The political calculus behind the Labour government’s decision is complex. While some have hailed the move as a moral stance, others see electoral strategy at play. Labour MPs, under pressure from constituents and facing defections to pro-Palestinian parties like the Liberal Democrats, the Green Party, the Scottish National Party, and Plaid Cymru, pushed Prime Minister Starmer to act. Several independent pro-Palestine MPs, all Muslims and former Labour members, now hold seats that were once Labour strongholds. According to BBC News, even some prominent Labour figures, such as Jess Phillips and Wes Streeting, face tough challenges from pro-Palestine independents in future elections.

In a bid to balance competing pressures, the UK Foreign Office’s recognition statement included a strong condemnation of Hamas, aiming to appease Israel and its allies.

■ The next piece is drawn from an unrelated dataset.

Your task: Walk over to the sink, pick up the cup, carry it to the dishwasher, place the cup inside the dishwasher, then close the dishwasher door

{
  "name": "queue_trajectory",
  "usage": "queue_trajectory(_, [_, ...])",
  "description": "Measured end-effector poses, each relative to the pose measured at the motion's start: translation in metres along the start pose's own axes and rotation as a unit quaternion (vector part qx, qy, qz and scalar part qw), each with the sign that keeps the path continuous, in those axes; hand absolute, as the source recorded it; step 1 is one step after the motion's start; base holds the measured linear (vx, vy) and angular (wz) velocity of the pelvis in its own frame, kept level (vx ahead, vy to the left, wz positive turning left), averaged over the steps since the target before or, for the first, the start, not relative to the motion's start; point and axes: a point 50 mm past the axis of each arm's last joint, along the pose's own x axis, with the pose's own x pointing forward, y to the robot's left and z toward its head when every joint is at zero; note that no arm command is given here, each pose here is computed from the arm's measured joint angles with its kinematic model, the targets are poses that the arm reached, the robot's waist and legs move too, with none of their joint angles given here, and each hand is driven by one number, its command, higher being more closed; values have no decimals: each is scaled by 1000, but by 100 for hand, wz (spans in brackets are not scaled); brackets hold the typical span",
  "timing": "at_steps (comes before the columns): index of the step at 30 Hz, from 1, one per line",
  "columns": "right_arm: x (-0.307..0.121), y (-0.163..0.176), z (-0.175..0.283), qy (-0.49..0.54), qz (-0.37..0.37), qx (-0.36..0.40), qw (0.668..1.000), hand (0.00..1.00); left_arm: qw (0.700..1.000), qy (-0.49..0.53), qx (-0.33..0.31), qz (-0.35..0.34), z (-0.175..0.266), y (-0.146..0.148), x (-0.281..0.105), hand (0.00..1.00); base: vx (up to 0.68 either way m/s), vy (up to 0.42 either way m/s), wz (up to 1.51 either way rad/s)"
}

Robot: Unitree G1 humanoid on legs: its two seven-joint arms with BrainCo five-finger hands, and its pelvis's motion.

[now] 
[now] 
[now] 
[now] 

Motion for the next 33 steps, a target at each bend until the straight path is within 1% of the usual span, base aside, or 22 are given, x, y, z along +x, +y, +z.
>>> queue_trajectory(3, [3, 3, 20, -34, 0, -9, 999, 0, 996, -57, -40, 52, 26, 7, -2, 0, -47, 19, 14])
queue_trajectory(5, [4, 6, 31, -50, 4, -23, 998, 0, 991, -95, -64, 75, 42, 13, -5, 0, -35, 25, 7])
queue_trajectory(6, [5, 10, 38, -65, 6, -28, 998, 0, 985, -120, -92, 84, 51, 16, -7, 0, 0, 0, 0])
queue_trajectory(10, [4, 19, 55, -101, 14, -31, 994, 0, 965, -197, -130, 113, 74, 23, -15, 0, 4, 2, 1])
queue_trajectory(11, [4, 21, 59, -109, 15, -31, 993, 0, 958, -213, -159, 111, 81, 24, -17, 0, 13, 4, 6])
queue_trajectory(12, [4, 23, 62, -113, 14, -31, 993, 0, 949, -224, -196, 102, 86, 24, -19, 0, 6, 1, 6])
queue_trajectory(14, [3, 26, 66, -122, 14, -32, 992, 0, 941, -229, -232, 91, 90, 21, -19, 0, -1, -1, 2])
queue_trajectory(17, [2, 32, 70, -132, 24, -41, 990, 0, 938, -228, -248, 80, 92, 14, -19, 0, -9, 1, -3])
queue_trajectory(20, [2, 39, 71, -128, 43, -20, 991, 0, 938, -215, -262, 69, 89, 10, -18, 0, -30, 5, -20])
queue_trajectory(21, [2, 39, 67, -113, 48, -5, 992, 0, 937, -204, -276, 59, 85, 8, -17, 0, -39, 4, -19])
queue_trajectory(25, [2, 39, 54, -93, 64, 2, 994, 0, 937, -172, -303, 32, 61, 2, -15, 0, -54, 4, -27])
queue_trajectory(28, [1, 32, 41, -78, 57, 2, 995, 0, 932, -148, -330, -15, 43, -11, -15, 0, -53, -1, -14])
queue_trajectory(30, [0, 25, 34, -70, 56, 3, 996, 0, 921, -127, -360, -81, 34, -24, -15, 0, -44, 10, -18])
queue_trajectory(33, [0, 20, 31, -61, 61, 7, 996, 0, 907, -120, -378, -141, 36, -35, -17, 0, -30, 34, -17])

Yet, as the situation on the ground in Gaza has grown ever more dire—over 65,500 Palestinians have been killed since October 2023, according to the Gaza health ministry—many argue that such gestures ring hollow without concrete action to alleviate suffering and address historic injustices.

Israel, for its part, has dismissed the UK’s recognition as meaningless, though it lobbied strenuously to prevent it. The Israeli government, led by Netanyahu, has long opposed a Palestinian state, with Netanyahu vowing to prevent its establishment. Israeli officials argue that recognising Palestine rewards terrorism, while critics counter that continued occupation and military actions constitute far greater abuses. Israel has occupied the West Bank since 1967, where, according to multiple reports, Palestinian homes are seized at gunpoint and civilians are killed with impunity by settlers and security forces. The Palestinian Authority, meanwhile, controls only fragmented enclaves with limited autonomy.

Recent months have seen Israel consider formal annexation of parts of the West Bank, a move that would further complicate prospects for peace. The Israeli military claims to have decimated Hamas’s fighting capacity in Gaza—once estimated at 25,000 fighters, now said to be mostly killed, wounded, or captured. Yet, the violence continues, and Israel holds over 11,000 Palestinian detainees, including more than 400 children, most without trial or adequate legal safeguards.

As the UK’s recognition reverberates, moderate Israelis and Palestinians alike face a new landscape. Some in Israel now argue that Netanyahu’s hardline policies have backfired, prompting even historic allies to reconsider their stance. The possibility of a two-state solution, long touted as the only viable path to peace, remains as fraught and distant as ever, but Britain’s move has at least put the issue back on the international agenda.

The road ahead is uncertain, but for many Palestinians, the fight is not just for statehood, but for justice and acknowledgment of a painful history that still shapes their daily lives. Whether the UK’s recognition will be a turning point or another chapter in a long saga remains to be seen, but one thing is clear: the conversation about Palestine’s past and future is far from over.